== Segment start ==

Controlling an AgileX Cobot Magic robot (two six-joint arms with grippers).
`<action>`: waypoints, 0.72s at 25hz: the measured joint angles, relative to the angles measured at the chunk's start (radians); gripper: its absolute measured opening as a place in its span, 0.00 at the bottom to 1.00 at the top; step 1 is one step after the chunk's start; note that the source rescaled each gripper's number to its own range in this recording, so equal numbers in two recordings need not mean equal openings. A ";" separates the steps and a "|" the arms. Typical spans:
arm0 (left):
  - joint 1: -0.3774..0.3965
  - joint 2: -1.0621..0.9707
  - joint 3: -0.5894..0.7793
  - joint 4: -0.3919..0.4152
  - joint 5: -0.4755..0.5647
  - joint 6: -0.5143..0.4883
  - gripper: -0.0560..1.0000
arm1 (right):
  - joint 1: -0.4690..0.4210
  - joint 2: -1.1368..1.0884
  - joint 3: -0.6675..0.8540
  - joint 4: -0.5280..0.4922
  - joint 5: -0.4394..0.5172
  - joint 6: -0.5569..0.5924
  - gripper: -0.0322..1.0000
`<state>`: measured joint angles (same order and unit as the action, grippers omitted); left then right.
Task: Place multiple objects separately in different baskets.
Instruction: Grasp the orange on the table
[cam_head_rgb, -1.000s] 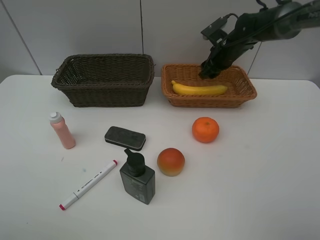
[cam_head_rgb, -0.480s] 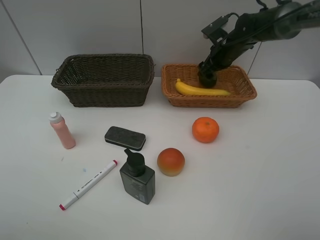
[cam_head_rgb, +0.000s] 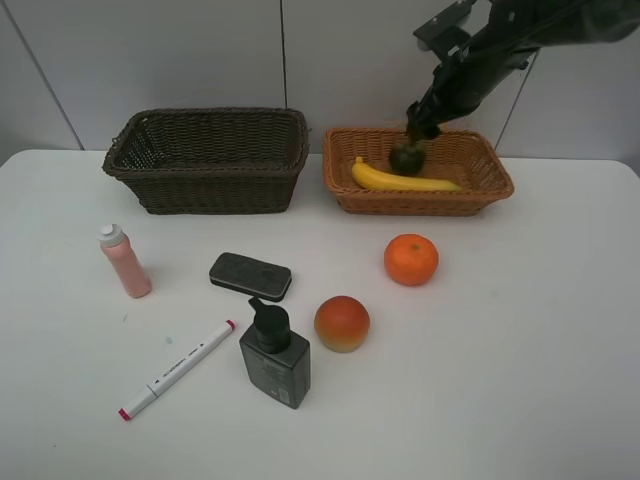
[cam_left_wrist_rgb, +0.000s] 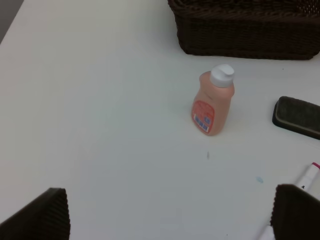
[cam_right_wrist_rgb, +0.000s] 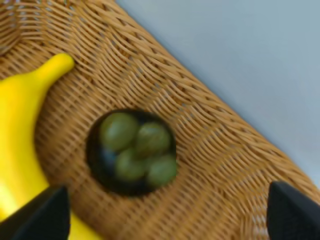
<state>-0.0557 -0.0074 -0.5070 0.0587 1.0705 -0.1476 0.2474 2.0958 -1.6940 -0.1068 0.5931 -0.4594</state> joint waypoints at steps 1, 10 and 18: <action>0.000 0.000 0.000 0.000 0.000 0.000 1.00 | 0.000 -0.026 0.000 0.005 0.034 0.000 1.00; 0.000 0.000 0.000 0.000 0.000 0.000 1.00 | 0.000 -0.251 0.000 0.054 0.392 0.000 1.00; 0.000 0.000 0.000 0.000 0.000 0.000 1.00 | 0.000 -0.309 0.007 0.150 0.618 0.003 1.00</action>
<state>-0.0557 -0.0074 -0.5070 0.0587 1.0705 -0.1476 0.2474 1.7872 -1.6868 0.0435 1.2106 -0.4564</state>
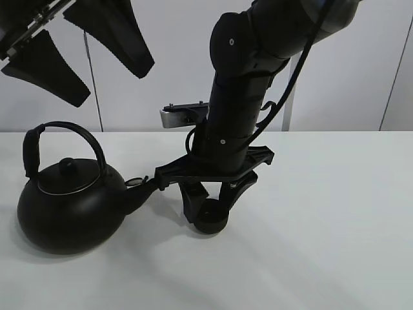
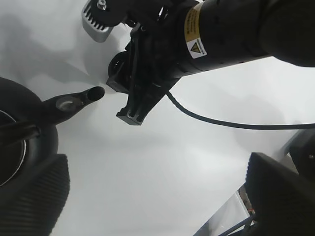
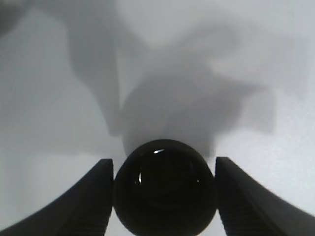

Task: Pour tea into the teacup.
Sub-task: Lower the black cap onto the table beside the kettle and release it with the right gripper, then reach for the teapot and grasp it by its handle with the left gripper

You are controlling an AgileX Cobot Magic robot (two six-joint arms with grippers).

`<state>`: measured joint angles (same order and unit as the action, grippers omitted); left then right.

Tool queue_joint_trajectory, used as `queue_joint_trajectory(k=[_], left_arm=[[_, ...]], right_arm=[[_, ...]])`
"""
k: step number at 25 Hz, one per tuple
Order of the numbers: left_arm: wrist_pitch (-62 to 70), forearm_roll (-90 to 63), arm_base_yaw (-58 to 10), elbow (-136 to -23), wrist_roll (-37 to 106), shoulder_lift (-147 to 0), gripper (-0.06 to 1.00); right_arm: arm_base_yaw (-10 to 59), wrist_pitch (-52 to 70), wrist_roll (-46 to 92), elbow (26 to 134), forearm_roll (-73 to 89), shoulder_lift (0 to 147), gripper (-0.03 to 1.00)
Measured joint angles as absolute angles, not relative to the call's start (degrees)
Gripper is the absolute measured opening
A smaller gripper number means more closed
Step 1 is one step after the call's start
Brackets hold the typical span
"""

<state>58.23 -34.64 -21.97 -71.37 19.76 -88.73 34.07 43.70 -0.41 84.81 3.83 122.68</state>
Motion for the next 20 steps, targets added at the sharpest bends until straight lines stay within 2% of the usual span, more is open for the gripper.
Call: queue_joint_trajectory(k=[3,6,8,20], left_arm=[[58.2,-34.6,-22.0,-71.4,19.8,-88.7,0.7],[58.2,-34.6,-22.0,-71.4,19.8,-88.7,0.7],[58.2,-34.6,-22.0,-71.4,19.8,-88.7,0.7],[58.2,-34.6,-22.0,-71.4,19.8,-88.7,0.7]], right_arm=[[34.1,43.7,-0.4,84.8,3.8,122.7,0.41],[34.1,43.8,-0.4,84.8,3.9,122.9,0.55],[34.1,45.4,-0.4,85.5,4.1,122.9,0.6],[34.1,59.1,-1.0,98.7,3.9,122.9,0.62]])
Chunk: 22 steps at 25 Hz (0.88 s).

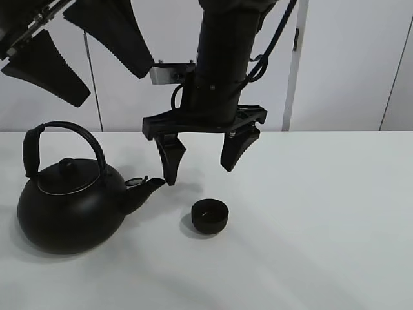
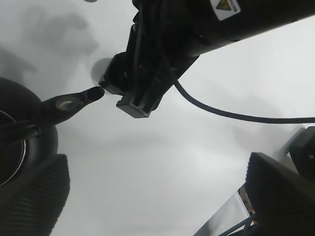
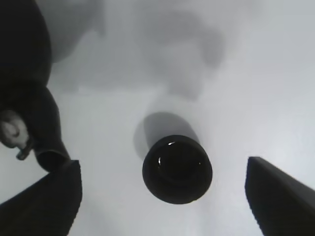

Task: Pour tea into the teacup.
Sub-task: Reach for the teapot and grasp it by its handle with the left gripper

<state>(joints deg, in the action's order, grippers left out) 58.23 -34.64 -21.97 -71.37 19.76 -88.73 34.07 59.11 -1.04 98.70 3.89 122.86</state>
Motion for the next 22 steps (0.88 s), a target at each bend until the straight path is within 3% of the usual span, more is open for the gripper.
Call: queue_joint_trajectory(k=[22], left_arm=[[58.2,-34.6,-22.0,-71.4,19.8,-88.7,0.7]], right_arm=[[18.5,69.7,-1.7,101.3,11.4,114.1,0.62]])
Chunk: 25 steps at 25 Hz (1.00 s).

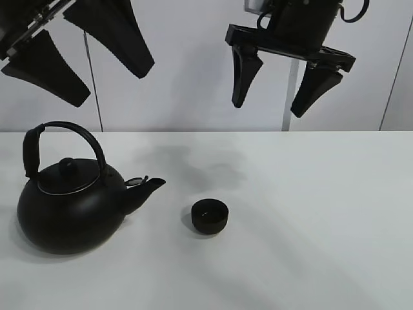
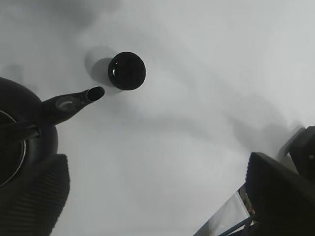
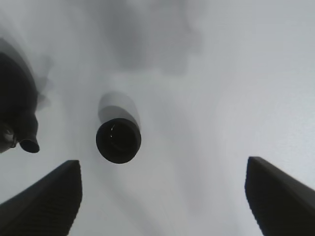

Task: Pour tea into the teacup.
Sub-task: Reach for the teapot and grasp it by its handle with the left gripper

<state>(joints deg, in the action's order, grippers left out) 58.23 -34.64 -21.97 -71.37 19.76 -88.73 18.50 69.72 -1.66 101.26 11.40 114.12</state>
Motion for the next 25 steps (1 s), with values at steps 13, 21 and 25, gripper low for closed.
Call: queue_joint_trajectory(k=[13,21,25], left_arm=[[58.2,-34.6,-22.0,-71.4,19.8,-88.7,0.7],[58.2,-34.6,-22.0,-71.4,19.8,-88.7,0.7],[58.2,-34.6,-22.0,-71.4,19.8,-88.7,0.7]], right_arm=[[15.7,70.1,-1.7,101.3,15.4,113.2,0.61],[15.7,70.4,-2.8,101.3,14.7,111.7,0.61],[15.6,70.5,-3.2,101.3,13.7,111.5,0.61]])
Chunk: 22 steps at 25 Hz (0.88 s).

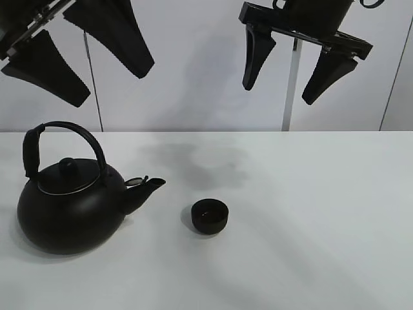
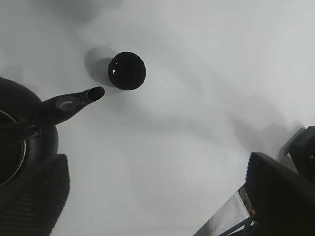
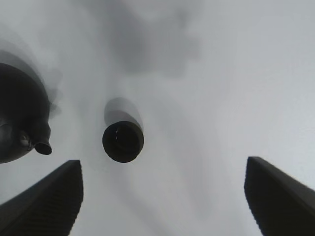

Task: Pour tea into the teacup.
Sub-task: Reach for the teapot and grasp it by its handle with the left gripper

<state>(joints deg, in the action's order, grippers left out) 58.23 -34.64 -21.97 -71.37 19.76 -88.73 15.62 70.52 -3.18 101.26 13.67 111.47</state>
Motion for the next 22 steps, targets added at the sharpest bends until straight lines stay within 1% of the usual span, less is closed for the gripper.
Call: queue_joint_trajectory(k=[7,12,22], left_arm=[[58.2,-34.6,-22.0,-71.4,19.8,-88.7,0.7],[58.2,-34.6,-22.0,-71.4,19.8,-88.7,0.7],[58.2,-34.6,-22.0,-71.4,19.8,-88.7,0.7]], right_arm=[[15.0,70.5,-3.2,101.3,12.9,109.8,0.61],[12.9,70.6,-3.2,101.3,12.6,108.5,0.61],[12.8,70.7,-3.4,101.3,13.1,108.4,0.61]])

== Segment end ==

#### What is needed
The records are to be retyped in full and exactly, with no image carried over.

#### Result below
Controlling an AgileX Cobot Magic robot (two six-joint arms with grippers).
`<action>`: waypoints, 0.72s at 25hz: the measured joint angles, relative to the angles measured at the chunk's start (radians); gripper: its absolute measured opening as a place in its span, 0.00 at the bottom to 1.00 at the top; step 1 is one step after the chunk's start; note that the source rescaled each gripper's number to its own range in this recording, so equal numbers in two recordings need not mean equal openings. A ";" separates the steps and a "|" the arms. Typical spans:
arm0 (left):
  - joint 1: -0.3774..0.3965
  - joint 2: -1.0621..0.9707
  - joint 3: -0.5894..0.7793
  - joint 4: -0.3919..0.4152
  - joint 5: -0.4755..0.5647
  - joint 6: -0.5143..0.4883
  - gripper: -0.0560..1.0000
arm1 (right):
  - joint 1: -0.4690..0.4210
  - joint 2: -1.1368..1.0884
  - joint 3: -0.6675..0.8540
  - joint 4: -0.5280..0.4922
  - joint 5: -0.4394..0.5172
  - joint 6: -0.5569..0.5924
  - gripper: -0.0322..1.0000
`<state>`: measured joint angles (same order and unit as the action, grippers omitted); left then right.
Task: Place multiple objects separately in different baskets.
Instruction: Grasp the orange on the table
[cam_head_rgb, -1.000s] 
[cam_head_rgb, -0.480s] 
[cam_head_rgb, +0.000s] 
[cam_left_wrist_rgb, +0.000s] 
[cam_right_wrist_rgb, +0.000s] 
<state>-0.0557 -0.0074 -0.5070 0.0587 1.0705 -0.1476 0.2474 2.0958 -1.6940 -0.1068 0.5931 -0.4594</state> joint waypoints at steps 1, 10 and 18: <action>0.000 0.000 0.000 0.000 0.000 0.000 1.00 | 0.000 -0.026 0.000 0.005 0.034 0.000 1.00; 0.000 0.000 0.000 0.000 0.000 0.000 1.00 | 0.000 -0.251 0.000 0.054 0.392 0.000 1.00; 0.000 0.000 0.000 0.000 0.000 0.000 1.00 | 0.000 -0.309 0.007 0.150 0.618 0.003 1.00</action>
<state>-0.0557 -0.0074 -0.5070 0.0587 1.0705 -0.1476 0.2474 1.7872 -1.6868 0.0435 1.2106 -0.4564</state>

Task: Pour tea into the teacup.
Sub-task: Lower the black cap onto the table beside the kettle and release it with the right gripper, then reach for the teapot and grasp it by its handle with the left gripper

You are controlling an AgileX Cobot Magic robot (two six-joint arms with grippers).

`<state>`: measured joint angles (same order and unit as the action, grippers omitted); left then right.

Tool queue_joint_trajectory, used as `queue_joint_trajectory(k=[_], left_arm=[[_, ...]], right_arm=[[_, ...]])`
"""
k: step number at 25 Hz, one per tuple
Order of the numbers: left_arm: wrist_pitch (-62 to 70), forearm_roll (-90 to 63), arm_base_yaw (-58 to 10), elbow (-136 to -23), wrist_roll (-37 to 106), shoulder_lift (-147 to 0), gripper (-0.06 to 1.00); right_arm: arm_base_yaw (-10 to 59), wrist_pitch (-52 to 70), wrist_roll (-46 to 92), elbow (26 to 134), forearm_roll (-73 to 89), shoulder_lift (0 to 147), gripper (-0.03 to 1.00)
Measured joint angles as absolute angles, not relative to the call's start (degrees)
Gripper is the absolute measured opening
A smaller gripper number means more closed
Step 1 is one step after the call's start
Brackets hold the typical span
"""

<state>58.23 -34.64 -21.97 -71.37 19.76 -88.73 34.07 43.70 -0.41 84.81 3.83 122.68</state>
Motion for the next 20 steps, targets added at the sharpest bends until straight lines stay within 2% of the usual span, more is open for the gripper.
Call: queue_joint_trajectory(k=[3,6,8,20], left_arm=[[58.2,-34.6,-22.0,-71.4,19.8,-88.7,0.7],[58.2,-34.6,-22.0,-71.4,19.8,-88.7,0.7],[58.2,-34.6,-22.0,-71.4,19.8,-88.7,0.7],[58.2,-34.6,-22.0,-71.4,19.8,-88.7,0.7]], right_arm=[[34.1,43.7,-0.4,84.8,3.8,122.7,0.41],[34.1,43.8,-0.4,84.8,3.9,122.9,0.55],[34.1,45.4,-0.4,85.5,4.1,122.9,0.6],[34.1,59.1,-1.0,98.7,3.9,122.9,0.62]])
Chunk: 22 steps at 25 Hz (0.88 s).


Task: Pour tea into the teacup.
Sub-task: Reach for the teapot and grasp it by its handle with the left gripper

<state>(joints deg, in the action's order, grippers left out) 58.23 -34.64 -21.97 -71.37 19.76 -88.73 34.07 59.11 -1.04 98.70 3.89 122.86</state>
Motion for the next 22 steps (0.88 s), a target at each bend until the straight path is within 3% of the usual span, more is open for the gripper.
Call: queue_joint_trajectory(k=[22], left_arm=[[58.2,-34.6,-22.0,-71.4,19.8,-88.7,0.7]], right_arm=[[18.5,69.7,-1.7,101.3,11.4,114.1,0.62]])
Chunk: 25 steps at 25 Hz (1.00 s).


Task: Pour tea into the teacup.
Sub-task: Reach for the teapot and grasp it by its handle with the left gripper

<state>(joints deg, in the action's order, grippers left out) 58.23 -34.64 -21.97 -71.37 19.76 -88.73 18.50 69.72 -1.66 101.26 11.40 114.12</state>
Motion for the next 25 steps (1 s), with values at steps 13, 21 and 25, gripper low for closed.
Call: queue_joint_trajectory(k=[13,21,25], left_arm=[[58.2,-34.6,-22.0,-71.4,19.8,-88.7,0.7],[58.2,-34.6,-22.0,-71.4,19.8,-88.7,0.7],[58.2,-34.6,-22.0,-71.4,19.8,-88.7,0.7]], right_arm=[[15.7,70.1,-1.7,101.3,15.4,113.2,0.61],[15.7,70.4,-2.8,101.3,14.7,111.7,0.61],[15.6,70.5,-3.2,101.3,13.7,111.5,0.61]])
Chunk: 22 steps at 25 Hz (0.88 s).


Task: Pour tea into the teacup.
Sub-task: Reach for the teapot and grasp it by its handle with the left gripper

<state>(joints deg, in the action's order, grippers left out) 58.23 -34.64 -21.97 -71.37 19.76 -88.73 15.62 70.52 -3.18 101.26 13.67 111.47</state>
Motion for the next 22 steps, targets added at the sharpest bends until straight lines stay within 1% of the usual span, less is closed for the gripper.
Call: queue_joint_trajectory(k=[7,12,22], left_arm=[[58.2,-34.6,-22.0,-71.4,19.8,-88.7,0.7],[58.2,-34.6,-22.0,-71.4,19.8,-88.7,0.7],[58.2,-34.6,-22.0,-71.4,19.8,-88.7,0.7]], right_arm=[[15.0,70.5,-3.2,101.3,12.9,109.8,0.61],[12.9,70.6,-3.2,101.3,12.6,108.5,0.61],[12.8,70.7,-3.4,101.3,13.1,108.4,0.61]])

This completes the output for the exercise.